Before the Safety Net: The Reality We Seem to Forget

Why do people from the United States have such short memories? Many Americans, especially those who self-identify as “fiscal conservatives” will rail against social welfare programs such as Medicaid, SNAP, and the Affordable Care Act Health Insurance subsidies. They complain that the programs are too expensive and that many of the people receiving the benefits are “undeserving.”  They lecture their fellow Americans about the need for “personal responsibility” and the virtue of “pulling yourself up by your own bootstraps.”  There is this faulty assumption that the beneficiaries of social welfare programs are lazy or crooked or both and that the long-suffering American taxpayer is being abused and put upon by these ne’er-do-wells.

Even if this dim view of poor people in the United States were true (it’s not), I often wonder why these folks never think to look back into our country’s history for a view of what life was actually like before social welfare programs were put into place.

When I was a little girl growing up in the 1960s and early 1970s, I used to hear my grandparents talk about “the poor farm” and how ending up there was viewed as a fate worse than death. My grandparents related horrific stories of unfortunate neighbors with no family and no means of support who were relegated to this awful existence comprised of crowded conditions, inadequate food, lack of privacy and personal freedom, and the stigma and shame associated with being sent to such a place. Widowed mothers who were able-bodied enough to work on the poor farm sometimes lost custody of their children who were sent to orphanages and there were not special provisions for the elderly, the physically disabled, and the mentally ill. Fortunately, the advent of the Social Security Administration in the mid-1930s lessened the need for “poor farms” with most closing by the 1950s.

Before Medicare and Medicaid, a major illness could spell financial ruin for an elderly or low-income person. Many people relied on home remedies or illnesses simply went untreated. Life expectancy for people aged 65+ increased steadily after Medicare was implemented in 1965 and Medicaid enabled low-income mothers to have access to prenatal care and resulted in improved infant mortality rates.

As Trump’s “big, (not) beautiful bill” threatened to curtail nutrition programs such as SNAP and WIC, why did it seem that everyone had forgotten that no so long ago, malnutrition-related diseases such as pellagra, rickets, and scurvy were commonplace in the so-called “richest country in the word.”  In 1968, a CBS documentary called Hunger in America, revealed that there were children the United States with the same distended bellies usually seen in starving children in third world countries.

Finally, although some help was available through religious organizations and private charities, there were often strings attached.

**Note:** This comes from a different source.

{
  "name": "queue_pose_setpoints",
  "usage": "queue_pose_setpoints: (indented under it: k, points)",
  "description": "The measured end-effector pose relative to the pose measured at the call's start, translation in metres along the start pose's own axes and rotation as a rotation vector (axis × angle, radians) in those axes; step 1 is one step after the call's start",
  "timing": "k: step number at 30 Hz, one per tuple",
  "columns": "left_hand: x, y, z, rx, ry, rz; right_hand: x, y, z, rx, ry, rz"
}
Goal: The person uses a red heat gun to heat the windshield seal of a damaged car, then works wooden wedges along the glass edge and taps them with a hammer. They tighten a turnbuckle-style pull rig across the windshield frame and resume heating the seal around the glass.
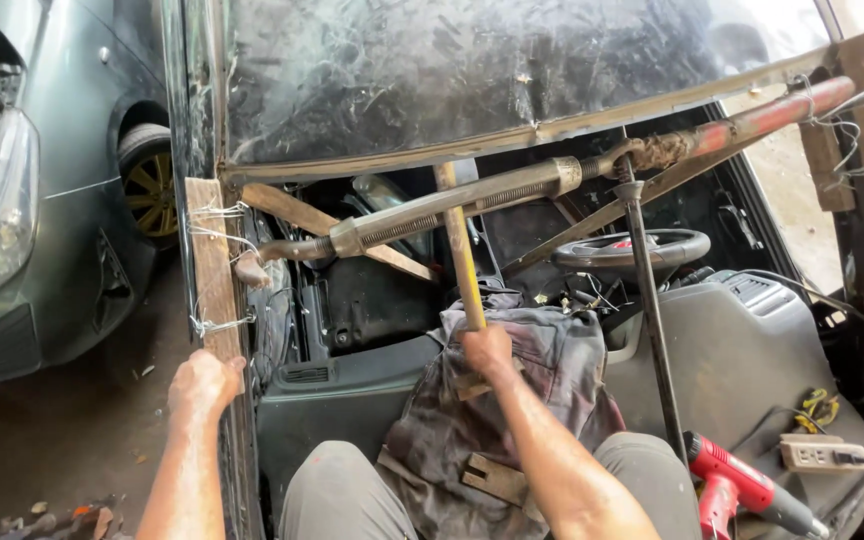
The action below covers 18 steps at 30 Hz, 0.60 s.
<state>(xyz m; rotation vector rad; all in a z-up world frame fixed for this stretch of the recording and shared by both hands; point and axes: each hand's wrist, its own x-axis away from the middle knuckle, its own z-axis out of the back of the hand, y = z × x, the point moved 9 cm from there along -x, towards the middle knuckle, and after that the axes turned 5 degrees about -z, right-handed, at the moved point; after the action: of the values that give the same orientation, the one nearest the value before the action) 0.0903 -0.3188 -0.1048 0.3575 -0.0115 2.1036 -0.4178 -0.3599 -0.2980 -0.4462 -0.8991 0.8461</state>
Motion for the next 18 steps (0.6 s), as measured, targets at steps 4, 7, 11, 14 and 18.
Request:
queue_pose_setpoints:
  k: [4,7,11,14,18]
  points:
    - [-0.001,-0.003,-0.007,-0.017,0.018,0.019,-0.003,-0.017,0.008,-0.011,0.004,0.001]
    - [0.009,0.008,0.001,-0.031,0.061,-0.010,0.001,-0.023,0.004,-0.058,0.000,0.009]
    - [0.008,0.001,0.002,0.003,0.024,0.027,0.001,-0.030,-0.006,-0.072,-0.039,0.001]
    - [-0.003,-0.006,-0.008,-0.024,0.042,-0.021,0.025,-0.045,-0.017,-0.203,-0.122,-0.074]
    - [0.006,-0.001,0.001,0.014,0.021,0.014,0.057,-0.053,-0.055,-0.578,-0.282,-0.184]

Before receiving aid, people were often subjected to home inspections and moral surveillance to determine if they were “deserving” of help. Churches might require church attendance or adherence to strict behavioral guidelines before rendering aid.

I wish that there were some method of reminding the United States citizenry that social welfare programs aren’t just a box of “freebies” given to those without the wherewithal to take care of themselves, but rather hard-won responses to real suffering, visible within living memory. Poor farms, untreated illness, child hunger, and conditional charity are not distant relics of some ancient past; they are part of our national story, one that shaped the very programs now under scrutiny.

We do not honor personal responsibility by ignoring history, nor do we strengthen society by pretending that hardship is always a moral failing. If anything, the lessons of the past suggest the opposite: that a stable, humane society requires a baseline of care that allows people to survive, recover, and participate with dignity. The question, then, is not whether we can afford these programs, but whether we can afford to forget why they were created in the first place.

A nation that forgets its past risks repeating it—and for those who once faced hunger, illness, or the threat of the poorhouse, that is not an abstract warning. It is a memory worth holding onto.